Thursday, March 29, 2007

Holiday reading

Back from Egypt, a case study for anyone interested in how a mixture of totalitarianism, socialism and religion can transform a regional powerhouse into a third world country in half a century.

Every Egyptian seems to have a story about their youth, or maybe that of their father... set sometime before the 'sixties when Egypt was no less developed than any other Mediterranean country.

Now, there are live electrical cables dangling down the side of the sentry post at the airport, rigged into a rats nest of insulating tape, twine and a bare unattached faceplate so they can charge their radios. I shifted the bed in our hotel room, and exposed an open mains socket, without faceplate but with live wires twisted together and taped off. The thought of how a British health and safety inspector would react made me leave an especially generous tip when we left, that and the nagging suspicion that multi-lingual graduate-caliber people shouldn't be cleaning hotel rooms...

And a wonderful, friendly people they are too, though from a first glance at the streets you'd have to guess that 97% of the population is male. I had some interesting chats about Kifaya in particular and democracy struggles in general. If they do ever get a liberal and free country to live in, we'd better start shaping up.

Maybe that wouldn't be such a bad thing to do anyway.

I bought three books at the airport. I prefer to buy new books when travelling but on this occasion they were a mixture of old and new. I hadn't read To Kill a Mockingbird since I was at school. The same simple line blinded me with tears again, 30 years later:

Boo was our neighbour. He gave us two soap dolls, a broken watch and chain, a pair of good luck pennies, and our lives.
James Watson's DNA: The Secret of Life was new to me, and is a clear explanation of an area of science I wanted to understand in at least this much detail. It succeeded for me where other accounts have failed.

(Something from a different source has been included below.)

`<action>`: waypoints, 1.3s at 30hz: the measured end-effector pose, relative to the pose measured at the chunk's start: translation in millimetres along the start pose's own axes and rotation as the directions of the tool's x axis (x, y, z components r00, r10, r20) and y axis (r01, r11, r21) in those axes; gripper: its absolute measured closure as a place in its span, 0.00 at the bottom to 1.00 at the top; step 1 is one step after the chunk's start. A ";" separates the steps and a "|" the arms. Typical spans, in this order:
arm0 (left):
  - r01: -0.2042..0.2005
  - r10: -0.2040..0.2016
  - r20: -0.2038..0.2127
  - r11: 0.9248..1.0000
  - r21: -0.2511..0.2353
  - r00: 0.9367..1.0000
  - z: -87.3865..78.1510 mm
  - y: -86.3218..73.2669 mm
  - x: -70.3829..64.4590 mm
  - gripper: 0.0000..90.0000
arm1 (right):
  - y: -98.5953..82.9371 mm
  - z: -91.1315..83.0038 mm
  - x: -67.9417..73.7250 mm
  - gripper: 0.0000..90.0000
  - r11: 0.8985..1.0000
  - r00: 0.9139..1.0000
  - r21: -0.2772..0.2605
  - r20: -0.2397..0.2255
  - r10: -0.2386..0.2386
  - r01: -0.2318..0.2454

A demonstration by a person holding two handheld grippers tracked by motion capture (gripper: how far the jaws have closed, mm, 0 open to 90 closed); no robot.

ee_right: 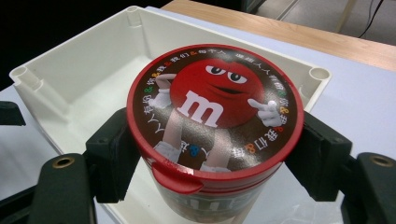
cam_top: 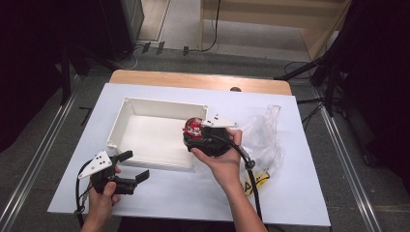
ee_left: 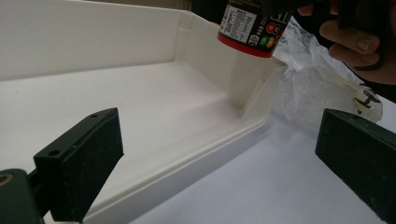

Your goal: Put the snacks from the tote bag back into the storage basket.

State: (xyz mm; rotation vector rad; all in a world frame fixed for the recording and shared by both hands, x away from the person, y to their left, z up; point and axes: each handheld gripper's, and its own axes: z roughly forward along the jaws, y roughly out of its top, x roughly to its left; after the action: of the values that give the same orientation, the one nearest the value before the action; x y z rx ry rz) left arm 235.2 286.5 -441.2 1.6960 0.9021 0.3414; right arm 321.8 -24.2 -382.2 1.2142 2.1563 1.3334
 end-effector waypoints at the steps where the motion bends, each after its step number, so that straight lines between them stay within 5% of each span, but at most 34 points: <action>1: 0.002 -0.002 -0.001 1.000 0.001 1.000 -0.2 0.0 0.1 0.01 | -0.2 0.2 0.4 0.29 1.000 1.000 -0.001 -0.002 -0.002 0.002; 39: -0.007 0.007 -0.011 1.000 0.001 1.000 -1.4 0.0 2.1 0.01 | -25.9 18.4 7.4 0.28 0.995 0.997 0.074 0.014 -0.073 0.072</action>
State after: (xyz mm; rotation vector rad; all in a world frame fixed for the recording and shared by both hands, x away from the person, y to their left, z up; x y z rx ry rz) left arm 235.7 288.9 -441.2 1.6995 0.9047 0.3549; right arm 316.7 -13.0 -412.4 1.1582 2.2339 1.2202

The second world war saw the science of genetics shift from the left-wing obsession with eugenics to a preoccupation with the mechanism whereby genetic information was transferred from one generation to the next. By 1946, people thought chromosomes were the stagecoach, but what was the mail sack? DNA was too simple a chemical to transmit such complexity of information, so the scientific consensus ran. Therefore, people who suggested that DNA carried the genetic code were threatened with death and "Nuremberg style tribunals", refused publication for their ideas, and had entire websites set up to refute and confront their denialist ideas.

Ah... no. I'm thinking of something else. But there were still problems. Genetics is the most astonishing success in the science of the past half century. To have moved from a basic, tentative identification of the structure of the DNA molecule in the mid-1950s to the successful, complete sequencing of the human genome fifty years later is mind-bogglingly, awesomely, amazingly wonderful.

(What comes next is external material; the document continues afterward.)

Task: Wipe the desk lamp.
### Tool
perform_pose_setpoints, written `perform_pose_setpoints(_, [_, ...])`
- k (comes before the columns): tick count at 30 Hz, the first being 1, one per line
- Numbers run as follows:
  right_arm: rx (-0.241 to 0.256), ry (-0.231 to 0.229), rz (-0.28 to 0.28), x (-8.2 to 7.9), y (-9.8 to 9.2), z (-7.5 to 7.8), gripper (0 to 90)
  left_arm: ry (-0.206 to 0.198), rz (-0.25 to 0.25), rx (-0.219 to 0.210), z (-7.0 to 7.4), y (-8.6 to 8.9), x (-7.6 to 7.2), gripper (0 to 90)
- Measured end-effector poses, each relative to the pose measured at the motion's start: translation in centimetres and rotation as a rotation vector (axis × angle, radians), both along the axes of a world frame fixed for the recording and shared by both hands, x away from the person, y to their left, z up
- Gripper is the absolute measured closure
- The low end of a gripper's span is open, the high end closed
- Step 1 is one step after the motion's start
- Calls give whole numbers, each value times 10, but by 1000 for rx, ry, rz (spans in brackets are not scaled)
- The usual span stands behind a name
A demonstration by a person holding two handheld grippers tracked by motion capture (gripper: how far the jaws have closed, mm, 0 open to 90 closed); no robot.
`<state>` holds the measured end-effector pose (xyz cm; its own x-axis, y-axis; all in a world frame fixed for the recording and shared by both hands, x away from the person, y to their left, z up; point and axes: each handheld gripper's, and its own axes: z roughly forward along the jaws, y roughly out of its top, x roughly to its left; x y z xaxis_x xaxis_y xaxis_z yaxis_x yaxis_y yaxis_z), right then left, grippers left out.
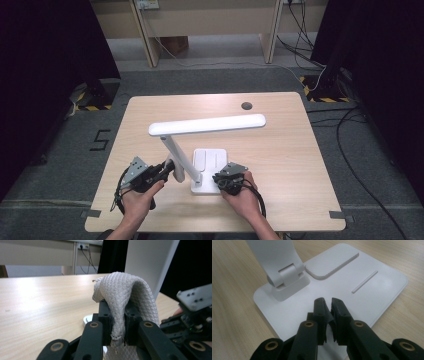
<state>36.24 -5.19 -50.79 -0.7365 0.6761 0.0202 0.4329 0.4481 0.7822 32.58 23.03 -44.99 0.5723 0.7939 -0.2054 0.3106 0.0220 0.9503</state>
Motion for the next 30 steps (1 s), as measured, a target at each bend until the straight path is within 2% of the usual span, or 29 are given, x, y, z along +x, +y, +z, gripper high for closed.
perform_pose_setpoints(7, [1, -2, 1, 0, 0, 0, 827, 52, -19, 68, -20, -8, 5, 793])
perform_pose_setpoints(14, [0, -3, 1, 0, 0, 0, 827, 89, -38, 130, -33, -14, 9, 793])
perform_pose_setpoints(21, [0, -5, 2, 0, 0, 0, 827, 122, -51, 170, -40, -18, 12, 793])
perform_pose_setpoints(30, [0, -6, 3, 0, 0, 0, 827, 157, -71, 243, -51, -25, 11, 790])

And yet genetic science has been fought for thirty years as a "Frankenstein" technology by the same drivelling maniacs who make papier mache puppet heads to protest against Bushitler, and who now confront climate change realists with death threats and foamings about "Nuremberg style tribunals", contributing to an environment wherein papers are not published and entire websites are set up to "refute" basic sceptical science.

And I bought the complete novels of George Orwell. I'd like to be able to say that I found new parallels between, say, Animal Farm and NuLabour, but I won't insult anyone's intelligence by suggesting there are any similarities between John Prescott and a pompous, deceitful pig in a suit.

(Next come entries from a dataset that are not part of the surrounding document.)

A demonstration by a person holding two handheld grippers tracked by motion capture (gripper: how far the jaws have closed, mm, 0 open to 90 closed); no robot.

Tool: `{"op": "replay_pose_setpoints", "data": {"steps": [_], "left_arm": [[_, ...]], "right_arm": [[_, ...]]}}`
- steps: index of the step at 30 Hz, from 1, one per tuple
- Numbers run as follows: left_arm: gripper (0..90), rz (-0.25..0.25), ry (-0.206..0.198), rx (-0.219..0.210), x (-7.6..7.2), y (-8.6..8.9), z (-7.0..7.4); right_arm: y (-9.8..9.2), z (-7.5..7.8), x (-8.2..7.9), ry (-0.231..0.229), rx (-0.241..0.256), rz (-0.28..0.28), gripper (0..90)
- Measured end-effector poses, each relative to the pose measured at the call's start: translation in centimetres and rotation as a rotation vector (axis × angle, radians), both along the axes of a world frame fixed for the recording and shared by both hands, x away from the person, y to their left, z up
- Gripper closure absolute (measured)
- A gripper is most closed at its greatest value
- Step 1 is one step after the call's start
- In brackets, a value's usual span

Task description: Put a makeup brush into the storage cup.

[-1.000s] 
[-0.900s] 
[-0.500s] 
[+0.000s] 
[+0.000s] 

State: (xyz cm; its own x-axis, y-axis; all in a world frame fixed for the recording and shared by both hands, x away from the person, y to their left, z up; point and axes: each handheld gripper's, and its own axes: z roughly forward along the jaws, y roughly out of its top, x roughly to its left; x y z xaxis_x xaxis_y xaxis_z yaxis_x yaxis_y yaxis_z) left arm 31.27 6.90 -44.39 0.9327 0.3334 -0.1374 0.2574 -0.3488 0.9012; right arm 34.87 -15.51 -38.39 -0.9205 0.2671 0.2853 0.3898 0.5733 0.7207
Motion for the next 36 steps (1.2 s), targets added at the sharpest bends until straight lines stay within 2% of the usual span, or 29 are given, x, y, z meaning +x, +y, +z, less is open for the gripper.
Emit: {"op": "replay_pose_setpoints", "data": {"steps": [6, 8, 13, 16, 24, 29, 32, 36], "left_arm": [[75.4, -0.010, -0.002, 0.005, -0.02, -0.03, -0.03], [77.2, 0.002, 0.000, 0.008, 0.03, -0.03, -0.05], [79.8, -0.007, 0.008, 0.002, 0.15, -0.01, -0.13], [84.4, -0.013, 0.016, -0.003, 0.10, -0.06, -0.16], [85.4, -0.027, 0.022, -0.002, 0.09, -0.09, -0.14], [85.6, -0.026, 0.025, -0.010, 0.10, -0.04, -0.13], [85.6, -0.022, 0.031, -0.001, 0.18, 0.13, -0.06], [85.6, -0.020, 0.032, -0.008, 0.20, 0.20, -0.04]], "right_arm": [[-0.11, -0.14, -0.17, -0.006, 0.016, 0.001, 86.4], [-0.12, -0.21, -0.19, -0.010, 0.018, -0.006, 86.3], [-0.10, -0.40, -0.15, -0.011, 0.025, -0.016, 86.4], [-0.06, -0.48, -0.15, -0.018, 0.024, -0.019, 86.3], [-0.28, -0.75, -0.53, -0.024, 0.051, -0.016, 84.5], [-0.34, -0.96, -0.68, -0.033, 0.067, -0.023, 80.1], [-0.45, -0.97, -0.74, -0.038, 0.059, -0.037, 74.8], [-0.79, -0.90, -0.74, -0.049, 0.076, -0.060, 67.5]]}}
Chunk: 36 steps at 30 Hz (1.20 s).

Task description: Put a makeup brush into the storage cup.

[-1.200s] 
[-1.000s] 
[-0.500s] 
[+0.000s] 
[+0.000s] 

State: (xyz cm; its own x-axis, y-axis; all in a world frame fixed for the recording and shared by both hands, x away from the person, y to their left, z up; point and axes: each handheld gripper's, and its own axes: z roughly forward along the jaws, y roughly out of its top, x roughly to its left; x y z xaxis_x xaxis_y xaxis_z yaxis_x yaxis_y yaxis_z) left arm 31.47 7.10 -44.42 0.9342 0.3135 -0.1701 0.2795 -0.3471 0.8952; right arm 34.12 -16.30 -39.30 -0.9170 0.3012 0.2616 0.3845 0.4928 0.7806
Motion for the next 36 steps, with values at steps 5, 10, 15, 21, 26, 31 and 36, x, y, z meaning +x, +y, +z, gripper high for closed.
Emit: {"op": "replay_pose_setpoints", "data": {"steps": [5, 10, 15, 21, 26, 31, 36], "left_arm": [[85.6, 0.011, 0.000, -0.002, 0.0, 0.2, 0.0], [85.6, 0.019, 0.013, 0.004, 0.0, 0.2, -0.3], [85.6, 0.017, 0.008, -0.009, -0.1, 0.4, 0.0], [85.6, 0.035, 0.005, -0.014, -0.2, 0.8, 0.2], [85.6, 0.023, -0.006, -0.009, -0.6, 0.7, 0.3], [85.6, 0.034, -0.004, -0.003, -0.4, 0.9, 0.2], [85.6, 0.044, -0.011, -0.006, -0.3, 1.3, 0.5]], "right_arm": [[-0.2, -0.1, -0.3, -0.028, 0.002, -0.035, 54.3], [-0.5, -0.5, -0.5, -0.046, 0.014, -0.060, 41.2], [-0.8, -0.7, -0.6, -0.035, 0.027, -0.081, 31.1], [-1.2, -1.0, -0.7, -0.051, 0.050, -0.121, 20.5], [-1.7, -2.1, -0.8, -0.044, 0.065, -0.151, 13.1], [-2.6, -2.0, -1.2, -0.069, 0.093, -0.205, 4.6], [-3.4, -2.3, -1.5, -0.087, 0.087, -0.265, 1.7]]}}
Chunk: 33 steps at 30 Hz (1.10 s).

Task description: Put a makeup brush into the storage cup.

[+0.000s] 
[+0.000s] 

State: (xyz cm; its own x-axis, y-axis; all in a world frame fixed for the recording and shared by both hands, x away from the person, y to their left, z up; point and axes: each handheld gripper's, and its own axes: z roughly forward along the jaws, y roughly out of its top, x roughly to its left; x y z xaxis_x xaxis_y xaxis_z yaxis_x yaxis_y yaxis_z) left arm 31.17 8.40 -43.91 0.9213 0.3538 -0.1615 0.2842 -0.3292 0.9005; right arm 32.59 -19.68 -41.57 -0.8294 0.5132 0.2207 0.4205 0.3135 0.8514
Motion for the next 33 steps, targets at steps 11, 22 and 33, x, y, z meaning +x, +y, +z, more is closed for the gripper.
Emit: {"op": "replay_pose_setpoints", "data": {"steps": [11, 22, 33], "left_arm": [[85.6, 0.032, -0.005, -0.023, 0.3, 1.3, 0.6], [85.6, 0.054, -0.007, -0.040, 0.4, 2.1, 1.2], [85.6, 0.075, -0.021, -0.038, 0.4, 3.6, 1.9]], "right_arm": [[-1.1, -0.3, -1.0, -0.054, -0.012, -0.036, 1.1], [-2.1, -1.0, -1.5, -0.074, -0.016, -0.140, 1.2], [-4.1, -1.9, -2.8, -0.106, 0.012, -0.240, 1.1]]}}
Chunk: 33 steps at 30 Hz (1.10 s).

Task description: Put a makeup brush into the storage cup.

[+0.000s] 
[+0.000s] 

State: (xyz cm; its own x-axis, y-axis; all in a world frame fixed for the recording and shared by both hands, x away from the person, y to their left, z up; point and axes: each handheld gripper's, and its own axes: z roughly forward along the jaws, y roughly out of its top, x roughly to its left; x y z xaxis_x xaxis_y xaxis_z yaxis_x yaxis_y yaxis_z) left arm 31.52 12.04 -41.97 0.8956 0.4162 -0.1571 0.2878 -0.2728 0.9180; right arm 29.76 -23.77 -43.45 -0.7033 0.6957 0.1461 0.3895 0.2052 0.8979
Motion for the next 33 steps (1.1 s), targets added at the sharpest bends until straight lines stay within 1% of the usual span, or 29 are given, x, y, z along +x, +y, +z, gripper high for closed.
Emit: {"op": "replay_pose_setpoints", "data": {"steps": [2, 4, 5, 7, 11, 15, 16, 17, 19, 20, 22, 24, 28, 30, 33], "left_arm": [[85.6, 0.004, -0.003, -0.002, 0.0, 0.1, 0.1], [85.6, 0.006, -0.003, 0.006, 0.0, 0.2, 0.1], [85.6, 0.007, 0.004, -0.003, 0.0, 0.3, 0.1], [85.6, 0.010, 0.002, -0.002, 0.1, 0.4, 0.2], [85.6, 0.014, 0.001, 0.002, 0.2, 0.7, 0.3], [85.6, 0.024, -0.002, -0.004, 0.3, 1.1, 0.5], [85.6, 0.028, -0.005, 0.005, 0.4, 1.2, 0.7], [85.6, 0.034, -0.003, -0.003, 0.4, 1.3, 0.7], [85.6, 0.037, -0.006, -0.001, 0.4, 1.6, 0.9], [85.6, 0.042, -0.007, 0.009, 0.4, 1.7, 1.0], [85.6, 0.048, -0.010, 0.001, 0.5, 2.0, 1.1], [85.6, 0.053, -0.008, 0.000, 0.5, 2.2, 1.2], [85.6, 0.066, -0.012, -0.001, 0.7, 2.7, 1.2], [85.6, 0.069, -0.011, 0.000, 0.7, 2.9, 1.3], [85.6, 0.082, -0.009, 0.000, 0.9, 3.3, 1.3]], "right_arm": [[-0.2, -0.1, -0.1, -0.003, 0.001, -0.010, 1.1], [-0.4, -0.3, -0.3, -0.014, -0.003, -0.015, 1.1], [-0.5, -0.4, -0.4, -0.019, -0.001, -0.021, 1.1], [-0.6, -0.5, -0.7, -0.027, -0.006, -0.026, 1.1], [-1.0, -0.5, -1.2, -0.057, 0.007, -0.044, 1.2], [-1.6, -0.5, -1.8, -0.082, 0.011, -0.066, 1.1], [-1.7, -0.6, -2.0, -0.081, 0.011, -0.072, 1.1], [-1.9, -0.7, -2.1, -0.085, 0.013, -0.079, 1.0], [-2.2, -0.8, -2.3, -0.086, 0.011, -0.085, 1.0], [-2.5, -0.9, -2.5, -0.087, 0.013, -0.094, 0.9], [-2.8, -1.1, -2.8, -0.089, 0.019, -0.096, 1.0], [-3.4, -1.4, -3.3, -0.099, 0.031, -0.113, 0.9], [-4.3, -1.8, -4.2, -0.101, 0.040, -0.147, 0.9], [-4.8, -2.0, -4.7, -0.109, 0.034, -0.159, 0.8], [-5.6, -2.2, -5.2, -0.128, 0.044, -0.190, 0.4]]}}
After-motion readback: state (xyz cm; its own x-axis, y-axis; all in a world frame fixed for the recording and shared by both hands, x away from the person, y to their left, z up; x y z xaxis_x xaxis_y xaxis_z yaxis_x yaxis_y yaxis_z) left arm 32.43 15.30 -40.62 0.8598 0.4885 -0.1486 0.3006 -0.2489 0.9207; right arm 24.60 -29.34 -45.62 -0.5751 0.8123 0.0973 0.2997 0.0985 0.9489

Instead, I'll quote a passage quoted in The Principles of Newspeak - the appendix to 1984. Apparently, this can't be translated into Newspeak:
We hold these truths to be self-evident, that all men are created equal, that they are endowed by their creator with certain inalienable rights, that among these are life, liberty and the pursuit of happiness. That to secure these rights, Governments are instituted among men, deriving their powers from the consent of the governed. That whenever any form of Government becomes destructive of those ends, it is the right of the People to alter or abolish it and to institute new Government...

2 comments:

Anonymous said...

You might also find Schroedinger's "What is Life?" a fascinating read. This was the attempt by a world-class physicist to guess what the mechanism for the transmission of genetic information had to involve.

More to the point, it was read by Francis Crick prior to the discovery of the structure (and mechanism) of DNA.

Peter Risdon said...

Yes, it's mentioned in Watson's book as an inspiration that drew a number of physicists towards genetics. I'll have to order it.